# anyone own a R5 & S5?



## Donn12 (Apr 10, 2012)

I have a RS and I love riding and I am fighting the urge to upgrade. I do solo 40-60 mile rides, usually by myself, not a lot of climbing. I also did my first organized century recently and liked it so much I signed up for 2 more this fall. If you bought the S5 over R5 or vice versa - why?

If I upgrade I am really leaning towards an R5 and I like SRAM so I may need to get a 2012 vs build a 2013 for $ (I assume its cheaper to get the whole package at once). However I am intrigued by what I have read about the speed of the S5. I dont think its a lot heavier than a R5? Maybe my RS is the ultimate century bike but I spend a lot of time looking at my next bike online!


----------



## Rashadabd (Sep 17, 2011)

I own an R3, but tested both the bikes you are considering and liked them both though they are very different rides. The answer to your question is only likely to be found with trying both back to back on a test ride if you can. The R5 is silky smooth and incredibly light, it will likely be a joy on those 40-60 mile rides and centuries. The S5 is super fast and fun, but it is built for speed and not all day comfort. That being said, the rumors of it being a "harsh" ride are way overstated and its fun to be on.
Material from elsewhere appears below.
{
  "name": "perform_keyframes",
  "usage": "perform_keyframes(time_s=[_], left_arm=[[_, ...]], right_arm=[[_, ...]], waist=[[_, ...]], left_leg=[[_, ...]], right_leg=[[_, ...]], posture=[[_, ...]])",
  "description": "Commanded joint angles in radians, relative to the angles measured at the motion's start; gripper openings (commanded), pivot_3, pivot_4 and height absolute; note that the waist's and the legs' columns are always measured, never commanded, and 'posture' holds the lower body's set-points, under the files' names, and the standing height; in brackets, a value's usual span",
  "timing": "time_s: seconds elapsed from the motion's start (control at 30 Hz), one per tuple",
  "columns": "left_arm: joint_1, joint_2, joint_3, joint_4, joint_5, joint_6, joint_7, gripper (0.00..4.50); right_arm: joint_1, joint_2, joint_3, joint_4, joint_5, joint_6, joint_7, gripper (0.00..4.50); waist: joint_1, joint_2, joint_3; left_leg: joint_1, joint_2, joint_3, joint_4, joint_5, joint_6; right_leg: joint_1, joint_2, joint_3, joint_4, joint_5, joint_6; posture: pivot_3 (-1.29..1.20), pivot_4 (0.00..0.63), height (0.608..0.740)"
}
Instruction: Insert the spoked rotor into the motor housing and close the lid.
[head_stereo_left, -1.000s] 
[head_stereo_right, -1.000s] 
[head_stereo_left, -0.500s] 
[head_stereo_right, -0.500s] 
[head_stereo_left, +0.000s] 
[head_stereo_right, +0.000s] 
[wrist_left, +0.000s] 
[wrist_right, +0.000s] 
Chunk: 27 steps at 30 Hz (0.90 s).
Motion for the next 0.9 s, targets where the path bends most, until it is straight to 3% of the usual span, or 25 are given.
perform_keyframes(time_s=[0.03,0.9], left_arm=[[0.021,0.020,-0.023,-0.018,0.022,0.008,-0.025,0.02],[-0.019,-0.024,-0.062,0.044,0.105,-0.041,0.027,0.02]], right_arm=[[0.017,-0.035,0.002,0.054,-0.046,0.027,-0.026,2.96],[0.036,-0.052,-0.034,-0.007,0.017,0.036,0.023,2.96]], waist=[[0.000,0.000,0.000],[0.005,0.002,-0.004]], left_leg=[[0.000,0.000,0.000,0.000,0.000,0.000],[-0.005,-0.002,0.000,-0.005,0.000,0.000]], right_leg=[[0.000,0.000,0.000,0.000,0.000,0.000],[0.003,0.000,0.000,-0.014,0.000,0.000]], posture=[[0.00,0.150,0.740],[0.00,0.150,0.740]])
But if you are looking for more of a comfort/endurance style bike, get the R5, but if you are going to keep your RS and want to add a speed machine to the stable, then give the S5 a close look.


----------



## xjbaylor (Dec 28, 2006)

If you are riding flat rides solo there is no doubt that you will be faster on the S5. However, there is so much more to think about. Most importantly, if you aren't racing, or even keeping up with the "A" group, do you need the fastest bike available? The R5 would be significantly more comfortable, and has geometry surprisingly close to that of your RS. Honestly, for solo rides at a speed less than breakneck the R5 really won't be a HUGE improvement over the RS, which is a perfectly competent bike. 

If I were you I would test the R5, BMC GranFondo, Domane, etc. The new Madone in H2 geometry might be a good fit, etc. In the end, the R5 is a race bike with flexible geometry. You might love it, or you might find that a "Fondo" type bike might fit the bill.


----------